Previous research had identified ancient plague strains in prehistoric Europe dating back about 5,300 years, but evidence that those early strains caused widespread, deadly outbreaks has remained limited.

Now, DNA analysis of 42 individuals buried at four cemeteries of hunter-gatherer communities living around Lake Baikal in southeastern Siberia indicate plague infections in 18 of them.

The pathogen appeared at higher levels than any other disease-causing organism detected, leading researchers to conclude that two separate plague outbreaks struck the communities between roughly 5,520 and 4,235 years ago.

The discovery also provides what researchers say is the clearest evidence yet that early plague strains were capable of causing deadly outbreaks.

“Moreover, this discovery provides the first clear evidence that prehistoric plague strains (which are genetically different to later plague strains) were also deadly, and this outbreak devastated hunter-gatherer communities at the time,” Macleod said.

Researchers reconstructed family relationships among the individuals and found evidence that small family groups were affected by the disease.

Some closely related individuals were buried together in shared graves, while others died in separate events, suggesting the outbreaks unfolded over time rather than during a single mass death event, researchers say.

The evidence also suggests the disease hit children particularly hard.

The most acute infections appeared among children between the ages of 8 and 11, and mortality patterns at several sites differed sharply from other hunter-gatherer cemeteries around Lake Baikal, where deaths typically peaked among older adults.

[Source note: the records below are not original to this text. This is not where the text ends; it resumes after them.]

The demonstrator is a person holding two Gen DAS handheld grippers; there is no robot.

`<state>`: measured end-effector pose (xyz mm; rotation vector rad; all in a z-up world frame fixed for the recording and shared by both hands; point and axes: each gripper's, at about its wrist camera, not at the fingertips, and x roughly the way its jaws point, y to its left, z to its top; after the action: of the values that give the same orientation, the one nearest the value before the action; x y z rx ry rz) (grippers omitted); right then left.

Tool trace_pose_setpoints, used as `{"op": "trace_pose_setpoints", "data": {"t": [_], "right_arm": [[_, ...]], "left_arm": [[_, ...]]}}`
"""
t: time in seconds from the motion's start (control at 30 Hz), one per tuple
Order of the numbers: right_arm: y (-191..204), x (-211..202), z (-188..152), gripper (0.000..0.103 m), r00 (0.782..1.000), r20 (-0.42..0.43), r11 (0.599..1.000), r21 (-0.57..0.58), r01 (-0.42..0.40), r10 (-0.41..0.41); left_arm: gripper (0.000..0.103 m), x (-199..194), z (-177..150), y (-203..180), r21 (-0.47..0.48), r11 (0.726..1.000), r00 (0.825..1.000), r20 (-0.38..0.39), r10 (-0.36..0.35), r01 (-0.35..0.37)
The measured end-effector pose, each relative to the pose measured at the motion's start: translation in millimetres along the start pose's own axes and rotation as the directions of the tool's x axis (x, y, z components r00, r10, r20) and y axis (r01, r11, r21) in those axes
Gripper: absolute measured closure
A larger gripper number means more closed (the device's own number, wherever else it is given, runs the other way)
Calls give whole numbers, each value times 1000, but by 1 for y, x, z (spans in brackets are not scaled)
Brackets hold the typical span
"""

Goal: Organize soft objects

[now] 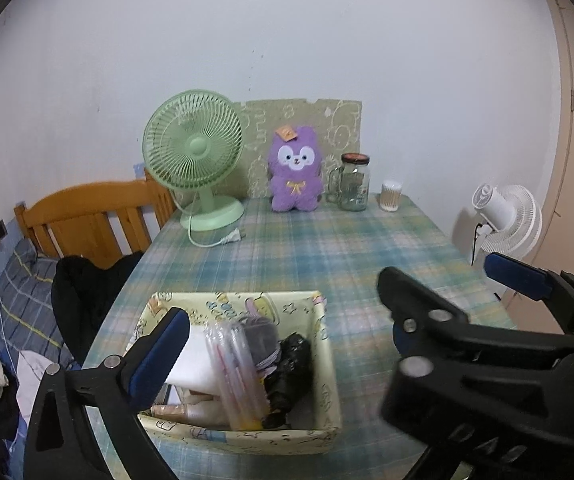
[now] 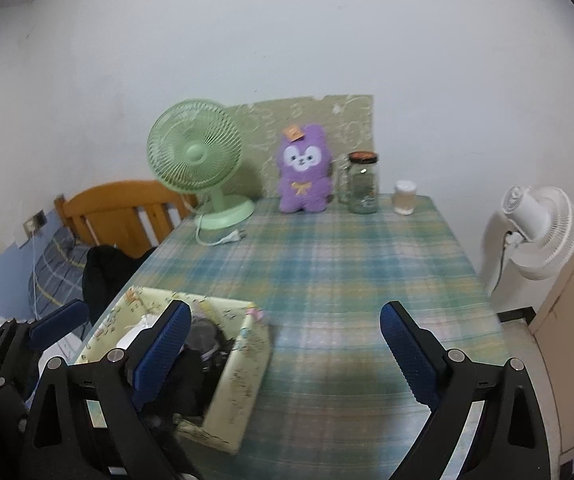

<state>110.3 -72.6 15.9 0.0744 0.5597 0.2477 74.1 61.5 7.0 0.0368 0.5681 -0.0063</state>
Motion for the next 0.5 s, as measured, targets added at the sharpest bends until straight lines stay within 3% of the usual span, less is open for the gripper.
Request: {"op": "trace_pose_setpoints", "data": {"t": [0.5], "right_arm": [[-48, -72, 2, 3, 984, 143, 994, 39, 102, -107]], "left_arm": [[0, -39, 10, -29, 8, 1000, 996, 84, -1, 0]]}}
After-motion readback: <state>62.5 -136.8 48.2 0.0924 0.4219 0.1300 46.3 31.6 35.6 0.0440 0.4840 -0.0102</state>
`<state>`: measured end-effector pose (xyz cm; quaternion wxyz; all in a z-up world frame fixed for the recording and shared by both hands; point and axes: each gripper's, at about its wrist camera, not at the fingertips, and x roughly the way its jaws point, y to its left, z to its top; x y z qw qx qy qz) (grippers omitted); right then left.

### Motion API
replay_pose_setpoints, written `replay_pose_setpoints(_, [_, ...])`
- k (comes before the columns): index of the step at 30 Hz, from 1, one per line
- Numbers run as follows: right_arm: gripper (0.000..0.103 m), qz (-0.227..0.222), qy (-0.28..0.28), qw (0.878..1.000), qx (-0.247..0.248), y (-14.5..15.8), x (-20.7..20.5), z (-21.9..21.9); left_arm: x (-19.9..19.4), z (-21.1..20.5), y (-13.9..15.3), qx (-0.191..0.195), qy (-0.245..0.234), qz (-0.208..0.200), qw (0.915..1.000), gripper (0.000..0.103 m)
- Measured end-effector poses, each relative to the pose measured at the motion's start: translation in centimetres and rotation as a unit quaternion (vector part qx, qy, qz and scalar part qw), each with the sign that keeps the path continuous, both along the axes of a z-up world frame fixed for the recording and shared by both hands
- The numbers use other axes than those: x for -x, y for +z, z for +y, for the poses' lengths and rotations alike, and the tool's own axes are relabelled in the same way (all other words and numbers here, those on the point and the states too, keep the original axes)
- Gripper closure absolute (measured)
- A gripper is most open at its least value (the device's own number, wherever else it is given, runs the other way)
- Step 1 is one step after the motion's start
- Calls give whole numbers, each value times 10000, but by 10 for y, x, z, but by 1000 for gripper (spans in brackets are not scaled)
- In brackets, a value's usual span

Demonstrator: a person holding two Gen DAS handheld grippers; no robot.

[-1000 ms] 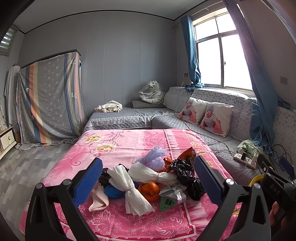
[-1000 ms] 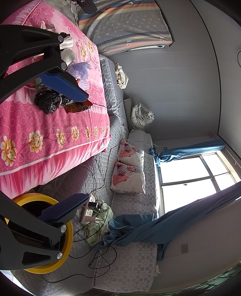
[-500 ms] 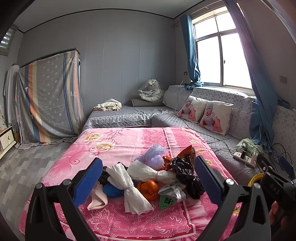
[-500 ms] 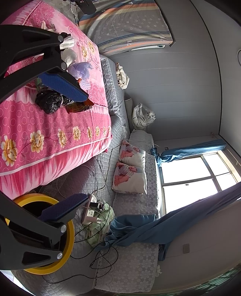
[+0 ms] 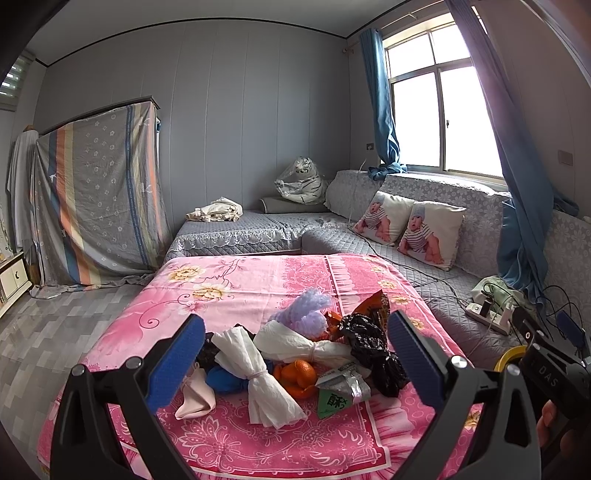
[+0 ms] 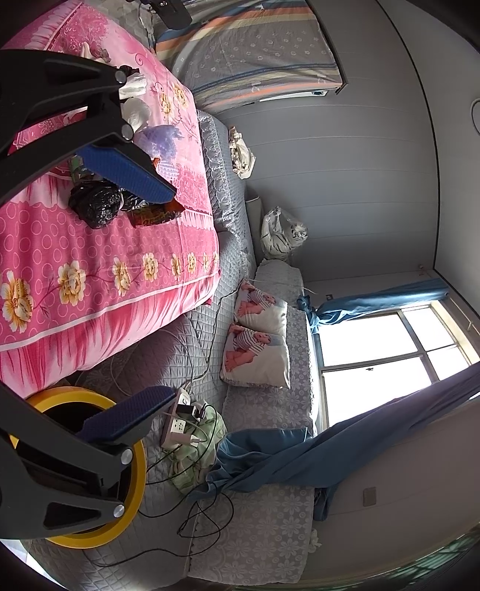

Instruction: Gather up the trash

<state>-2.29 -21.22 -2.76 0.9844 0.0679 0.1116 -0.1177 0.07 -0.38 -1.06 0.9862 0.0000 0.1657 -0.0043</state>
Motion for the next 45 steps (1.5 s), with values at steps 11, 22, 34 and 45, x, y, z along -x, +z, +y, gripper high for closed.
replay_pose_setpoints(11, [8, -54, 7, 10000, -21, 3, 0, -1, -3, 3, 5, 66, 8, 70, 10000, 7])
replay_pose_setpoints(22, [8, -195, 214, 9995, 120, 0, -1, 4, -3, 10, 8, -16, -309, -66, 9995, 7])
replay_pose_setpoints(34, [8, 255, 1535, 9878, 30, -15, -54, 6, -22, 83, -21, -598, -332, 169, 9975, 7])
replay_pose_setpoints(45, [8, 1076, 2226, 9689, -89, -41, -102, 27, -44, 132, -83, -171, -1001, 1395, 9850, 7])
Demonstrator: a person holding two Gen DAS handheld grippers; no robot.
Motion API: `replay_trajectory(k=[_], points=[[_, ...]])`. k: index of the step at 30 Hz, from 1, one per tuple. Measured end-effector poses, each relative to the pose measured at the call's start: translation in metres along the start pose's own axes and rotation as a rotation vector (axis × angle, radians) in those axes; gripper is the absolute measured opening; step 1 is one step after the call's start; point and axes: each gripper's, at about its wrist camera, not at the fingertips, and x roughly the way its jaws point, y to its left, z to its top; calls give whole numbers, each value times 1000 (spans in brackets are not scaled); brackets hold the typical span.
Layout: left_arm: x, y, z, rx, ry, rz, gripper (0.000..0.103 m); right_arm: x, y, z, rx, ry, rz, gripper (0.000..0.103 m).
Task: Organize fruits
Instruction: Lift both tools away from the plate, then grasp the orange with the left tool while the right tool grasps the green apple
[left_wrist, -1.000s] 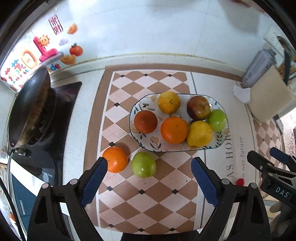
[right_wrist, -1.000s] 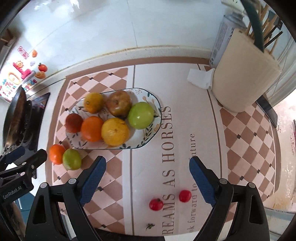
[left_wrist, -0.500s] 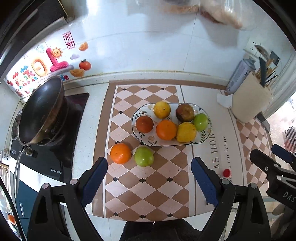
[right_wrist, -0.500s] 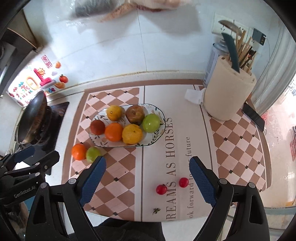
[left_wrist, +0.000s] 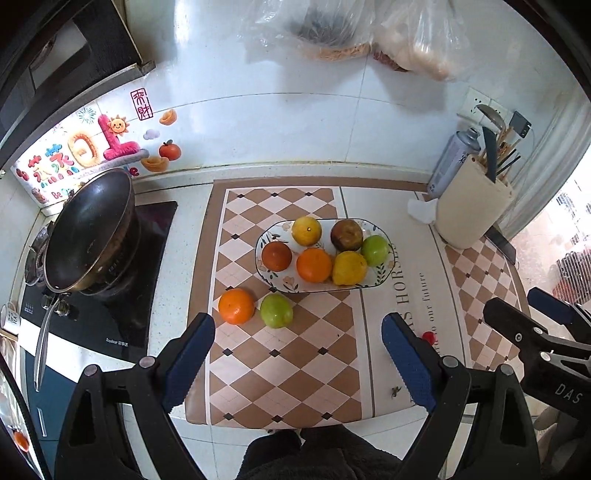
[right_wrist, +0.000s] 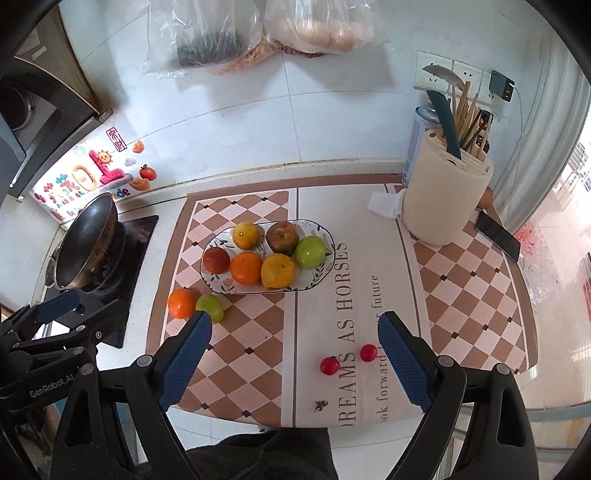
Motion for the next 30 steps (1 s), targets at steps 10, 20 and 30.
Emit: replay_trajectory(k=[10, 20, 30], points=[[40, 17, -5, -4, 79, 59, 101, 50, -6, 0, 50, 79, 71, 94], [126, 97, -22, -94, 241, 281, 101, 195, 35, -10, 75, 288, 230, 93], [181, 160, -21, -291, 360, 270, 101, 338, 104, -26, 92, 502, 353, 80]])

“This is a particularly exciting finding as it really challenges the perspective that the Neolithic — which brought about agriculture, animal pastoralism, and the first settlements and cities — was central for creating the conditions for widespread outbreaks of disease,” Macleod said.

Researchers also found clues about how the disease may have spread, suspecting the outbreaks began when humans came into contact with infected marmots, which are thought to be a natural host of plague. Archaeological evidence suggests the hunter-gatherers interacted closely with marmots and used marmot teeth as grave goods.

The same plague strain appeared at sites separated by 23 miles, and many infected individuals were closely related, leading researchers to conclude the disease likely spread from person to person after its initial introduction.

The ancient genomes also help narrow the timeline for the emergence of plague and support long-standing theories that the disease originated in Central Asia.

“The insight that we get from the way the plague victims are buried is also extraordinary. It’s clear that at least a few people were left alive to bury the dead, and they clearly knew who was who, with young siblings buried together in shared graves,” Macleod said.